___ MATERIAL FOR THIS TASK

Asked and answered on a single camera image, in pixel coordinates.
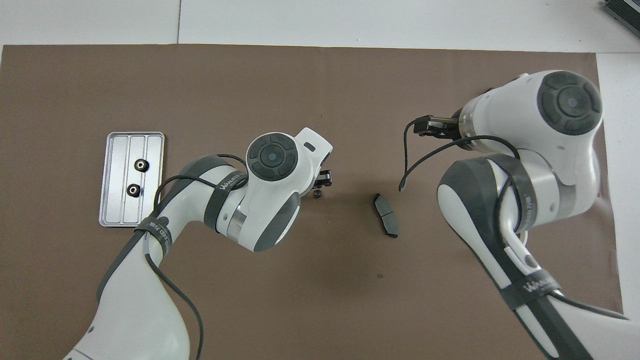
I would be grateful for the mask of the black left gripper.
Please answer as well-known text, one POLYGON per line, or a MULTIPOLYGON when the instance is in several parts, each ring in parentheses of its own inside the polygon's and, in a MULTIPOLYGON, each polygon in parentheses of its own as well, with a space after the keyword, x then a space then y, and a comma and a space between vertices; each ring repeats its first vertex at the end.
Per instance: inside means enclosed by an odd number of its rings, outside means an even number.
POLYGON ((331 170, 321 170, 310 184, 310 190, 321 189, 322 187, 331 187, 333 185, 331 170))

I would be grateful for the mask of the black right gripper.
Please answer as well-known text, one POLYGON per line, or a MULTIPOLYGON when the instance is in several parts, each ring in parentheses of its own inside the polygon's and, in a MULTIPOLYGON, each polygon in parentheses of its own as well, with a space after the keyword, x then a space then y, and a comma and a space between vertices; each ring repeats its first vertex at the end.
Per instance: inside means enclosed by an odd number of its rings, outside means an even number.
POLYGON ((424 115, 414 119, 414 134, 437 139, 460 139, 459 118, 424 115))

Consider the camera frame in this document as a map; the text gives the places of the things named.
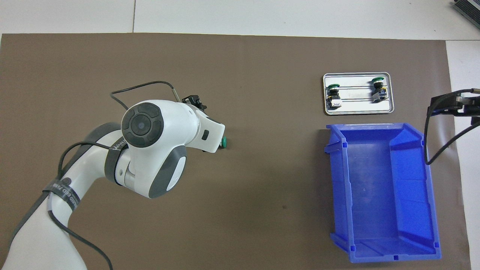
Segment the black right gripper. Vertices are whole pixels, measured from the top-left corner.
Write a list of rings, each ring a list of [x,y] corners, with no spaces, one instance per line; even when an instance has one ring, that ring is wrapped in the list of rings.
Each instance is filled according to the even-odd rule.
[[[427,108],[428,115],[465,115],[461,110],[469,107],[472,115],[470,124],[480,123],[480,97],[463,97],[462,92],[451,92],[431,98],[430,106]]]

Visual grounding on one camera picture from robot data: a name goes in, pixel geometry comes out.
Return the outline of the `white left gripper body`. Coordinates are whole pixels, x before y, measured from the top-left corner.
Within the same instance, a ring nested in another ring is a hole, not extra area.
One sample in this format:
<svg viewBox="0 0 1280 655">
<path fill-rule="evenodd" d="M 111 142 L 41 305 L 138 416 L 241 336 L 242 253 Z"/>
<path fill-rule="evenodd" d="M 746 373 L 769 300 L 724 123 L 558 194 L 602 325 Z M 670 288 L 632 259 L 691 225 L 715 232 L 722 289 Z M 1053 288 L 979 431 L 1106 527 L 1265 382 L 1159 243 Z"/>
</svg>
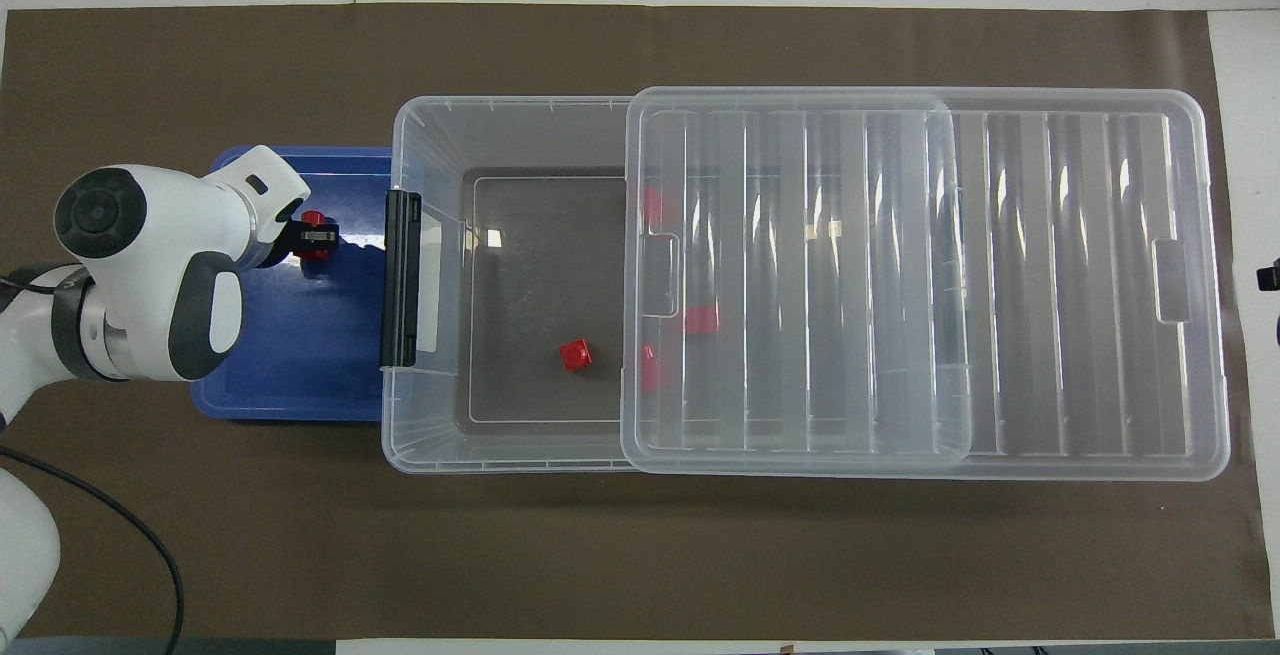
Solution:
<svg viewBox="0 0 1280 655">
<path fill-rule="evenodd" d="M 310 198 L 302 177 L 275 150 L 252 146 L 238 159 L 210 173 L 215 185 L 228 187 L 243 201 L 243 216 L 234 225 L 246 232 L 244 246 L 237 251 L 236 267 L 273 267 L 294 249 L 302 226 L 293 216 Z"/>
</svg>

______

• [WORK INSTRUCTIONS] What the reply must contain is an exact transcription of the data above and none of its pictures.

• [YOUR RESPONSE]
Asked and answered on a single camera image, in pixel coordinates.
I would be grateful for the mask of the black left gripper.
Please answer as well-known text, one POLYGON per line, or a MULTIPOLYGON when the instance is in several parts, each ring in parentheses of its own inside the polygon's and, in a MULTIPOLYGON, each polygon in parentheses of its own as well, with a space after the keyword, x then a space then y, and a comma and a space between vertices; each ring repeats its first vertex at the end.
Per instance: inside means enclosed by an odd number of its rings, outside means an even number.
POLYGON ((331 170, 321 170, 310 184, 310 190, 321 189, 322 187, 331 187, 333 185, 331 170))

I would be grateful for the mask of the black right gripper.
Please answer as well-known text, one POLYGON per line, or a MULTIPOLYGON when the instance is in several parts, each ring in parentheses of its own inside the polygon's and, in a MULTIPOLYGON, each polygon in parentheses of its own as well, with a space after the keyword, x then a space then y, and a comma and a space between vertices; each ring repeats its first vertex at the end.
Per instance: inside means enclosed by an odd number of its rings, outside means an even number.
POLYGON ((424 115, 414 119, 414 134, 437 139, 460 139, 459 118, 424 115))

Consider the camera frame in this document as a map; the text gives the places of the things named.
Segment the black right gripper. Vertices are whole pixels, measured from the top-left corner.
Write a list of rings, each ring a list of [x,y] corners, with no spaces, one instance per line; even when an instance has one ring, that ring is wrapped in the list of rings.
Each instance is filled according to the even-odd rule.
[[[427,108],[428,115],[465,115],[461,110],[469,107],[472,115],[470,124],[480,123],[480,97],[463,97],[462,92],[451,92],[431,98],[430,106]]]

Visual grounding on one camera picture from robot data: a name goes in, pixel geometry comes out.
Return the outline of the `white left gripper body`. Coordinates are whole pixels, x before y, measured from the top-left corner.
Within the same instance, a ring nested in another ring is a hole, not extra area.
One sample in this format:
<svg viewBox="0 0 1280 655">
<path fill-rule="evenodd" d="M 111 142 L 41 305 L 138 416 L 241 336 L 242 253 Z"/>
<path fill-rule="evenodd" d="M 746 373 L 769 300 L 724 123 L 558 194 L 602 325 Z M 670 288 L 632 259 L 691 225 L 715 232 L 722 289 Z M 1053 288 L 979 431 L 1106 527 L 1265 382 L 1159 243 Z"/>
</svg>
Solution:
<svg viewBox="0 0 1280 655">
<path fill-rule="evenodd" d="M 310 198 L 302 177 L 275 150 L 252 146 L 238 159 L 210 173 L 215 185 L 228 187 L 243 201 L 243 216 L 234 225 L 246 232 L 244 246 L 237 251 L 236 267 L 273 267 L 294 249 L 302 226 L 293 216 Z"/>
</svg>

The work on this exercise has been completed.